Thanks .. im doing just fine 



			
				Batistabomb said:
			
		

> yes in my office we are using theb same, but can you tell clearly how to restrict admin to see at our desktops



just disable/close the VNC server, else change the password  .. which I do


----------



## Choto Cheeta (Dec 6, 2007)

cool.. nice to see on VNC and Remote access


----------



## the.kaushik (Dec 6, 2007)

Nice tutorial! Thanks!

i have a question .. its only for same virtual network..I cant access my comp from anywhere else on earth? right?


----------



## NucleusKore (Dec 6, 2007)

Ty, Nice tutorial


----------



## infra_red_dude (Dec 6, 2007)

@the.kaushik
Yes, you can. But then I guess you will need to use the RDP protocol.


----------



## RCuber (Dec 6, 2007)

@kaushik : yes you can use it from any place on earth unless you know the IP address of the remote PC.. VNC is used by many Customer Support companies for trouble shooting client machines.


----------



## infra_red_dude (Dec 8, 2007)

After unblocking the ports 5800 and 5900 everything was fine. Its working great . Tho had to struggle a bit finding the problem, then narrowed down to port blocking! Good that you updated the guide to include this info, others will not face this problem now.

Thanks again for the guide, Charan


----------



## axxo (Dec 8, 2007)

thanks...but i use only logmein..


----------



## RCuber (Dec 8, 2007)

axxo said:
			
		

> thanks...but i use only logmein..



Looks nice.. but does it have support for linux?


----------



## the.kaushik (Dec 9, 2007)

Charan said:
			
		

> @kaushik : yes you can use it from any place on earth unless you know the IP address of the remote PC.. VNC is used by many Customer Support companies for trouble shooting client machines.



But that means the client should be in a static ip right?


----------



## RCuber (Dec 9, 2007)

the.kaushik said:
			
		

> But that means the client should be in a static ip right?

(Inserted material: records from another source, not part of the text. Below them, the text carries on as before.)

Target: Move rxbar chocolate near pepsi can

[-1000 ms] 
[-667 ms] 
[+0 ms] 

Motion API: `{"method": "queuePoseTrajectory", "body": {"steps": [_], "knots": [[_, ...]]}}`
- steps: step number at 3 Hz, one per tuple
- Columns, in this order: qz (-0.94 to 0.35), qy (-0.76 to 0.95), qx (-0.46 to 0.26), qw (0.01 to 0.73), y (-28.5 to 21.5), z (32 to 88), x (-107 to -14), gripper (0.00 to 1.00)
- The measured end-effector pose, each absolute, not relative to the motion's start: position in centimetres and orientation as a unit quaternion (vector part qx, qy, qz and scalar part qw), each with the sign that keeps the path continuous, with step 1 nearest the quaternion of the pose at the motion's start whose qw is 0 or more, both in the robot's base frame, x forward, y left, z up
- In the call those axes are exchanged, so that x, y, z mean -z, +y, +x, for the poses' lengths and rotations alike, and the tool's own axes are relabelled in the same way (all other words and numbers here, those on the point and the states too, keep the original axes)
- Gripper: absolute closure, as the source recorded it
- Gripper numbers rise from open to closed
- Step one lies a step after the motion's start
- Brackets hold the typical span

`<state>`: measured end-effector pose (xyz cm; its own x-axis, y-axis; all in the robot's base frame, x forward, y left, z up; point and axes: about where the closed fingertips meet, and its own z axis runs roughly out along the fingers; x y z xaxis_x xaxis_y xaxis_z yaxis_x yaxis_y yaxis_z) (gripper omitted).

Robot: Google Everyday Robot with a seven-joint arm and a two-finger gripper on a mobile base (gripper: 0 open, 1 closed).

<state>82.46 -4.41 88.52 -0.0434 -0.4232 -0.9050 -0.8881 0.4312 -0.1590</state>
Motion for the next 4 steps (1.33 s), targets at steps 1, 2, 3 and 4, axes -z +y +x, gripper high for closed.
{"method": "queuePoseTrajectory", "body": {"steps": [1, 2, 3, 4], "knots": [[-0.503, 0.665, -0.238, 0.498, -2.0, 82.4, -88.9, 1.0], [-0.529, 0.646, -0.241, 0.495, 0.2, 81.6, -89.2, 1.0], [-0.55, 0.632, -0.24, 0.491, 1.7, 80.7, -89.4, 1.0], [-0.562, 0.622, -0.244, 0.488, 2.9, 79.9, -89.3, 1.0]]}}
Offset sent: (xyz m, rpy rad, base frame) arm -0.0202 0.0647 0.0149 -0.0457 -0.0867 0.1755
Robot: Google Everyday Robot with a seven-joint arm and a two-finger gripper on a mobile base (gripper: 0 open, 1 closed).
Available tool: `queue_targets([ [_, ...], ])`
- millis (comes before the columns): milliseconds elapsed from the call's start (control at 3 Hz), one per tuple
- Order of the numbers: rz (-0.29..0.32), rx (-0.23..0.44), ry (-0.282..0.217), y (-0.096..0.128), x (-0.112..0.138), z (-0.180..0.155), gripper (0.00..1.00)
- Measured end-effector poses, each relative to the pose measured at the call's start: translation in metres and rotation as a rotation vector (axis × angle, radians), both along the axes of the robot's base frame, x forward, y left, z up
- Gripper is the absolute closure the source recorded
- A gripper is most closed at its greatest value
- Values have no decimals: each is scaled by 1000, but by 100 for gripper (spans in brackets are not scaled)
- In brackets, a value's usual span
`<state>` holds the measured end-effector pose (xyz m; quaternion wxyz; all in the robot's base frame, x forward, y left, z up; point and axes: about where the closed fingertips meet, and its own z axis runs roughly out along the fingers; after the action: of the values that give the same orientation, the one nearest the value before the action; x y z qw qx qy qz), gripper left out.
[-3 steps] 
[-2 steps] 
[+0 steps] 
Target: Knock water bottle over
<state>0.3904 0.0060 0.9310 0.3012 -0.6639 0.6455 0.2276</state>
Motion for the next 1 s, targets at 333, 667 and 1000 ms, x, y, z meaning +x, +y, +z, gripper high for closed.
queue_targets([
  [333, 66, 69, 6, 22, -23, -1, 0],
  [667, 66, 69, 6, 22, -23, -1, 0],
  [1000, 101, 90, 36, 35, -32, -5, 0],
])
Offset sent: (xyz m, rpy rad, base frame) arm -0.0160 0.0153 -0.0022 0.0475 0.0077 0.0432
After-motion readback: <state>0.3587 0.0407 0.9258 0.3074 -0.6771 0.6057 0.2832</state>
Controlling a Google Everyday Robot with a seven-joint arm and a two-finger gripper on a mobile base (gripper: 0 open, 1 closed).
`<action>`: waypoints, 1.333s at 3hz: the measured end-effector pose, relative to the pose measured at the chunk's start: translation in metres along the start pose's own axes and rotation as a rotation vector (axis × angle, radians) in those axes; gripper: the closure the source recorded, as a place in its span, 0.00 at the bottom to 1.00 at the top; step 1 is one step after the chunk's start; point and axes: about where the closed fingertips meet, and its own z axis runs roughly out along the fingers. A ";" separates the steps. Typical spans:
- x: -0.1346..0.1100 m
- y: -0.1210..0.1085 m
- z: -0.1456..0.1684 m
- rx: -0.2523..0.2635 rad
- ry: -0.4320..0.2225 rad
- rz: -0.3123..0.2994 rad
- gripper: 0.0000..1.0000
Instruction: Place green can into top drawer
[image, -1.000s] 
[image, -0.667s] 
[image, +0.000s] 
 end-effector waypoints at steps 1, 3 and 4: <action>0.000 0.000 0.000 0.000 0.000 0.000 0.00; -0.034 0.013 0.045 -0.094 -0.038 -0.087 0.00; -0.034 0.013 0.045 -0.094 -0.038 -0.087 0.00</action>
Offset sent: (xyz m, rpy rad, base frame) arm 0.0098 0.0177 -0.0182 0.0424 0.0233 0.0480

Yes ... if no one is using the remote PC then you need Static IP. 

And regarding dynamic IP ....  Support guys in my ex-company get the IP address of client thro Phone calls or email or chat. so even if the IP address changed its possible to get the new IP and reconnect to the Remote PC.


----------



## axxo (Dec 10, 2007)

Charan said:
			
		

> Looks nice.. but does it have support for linux?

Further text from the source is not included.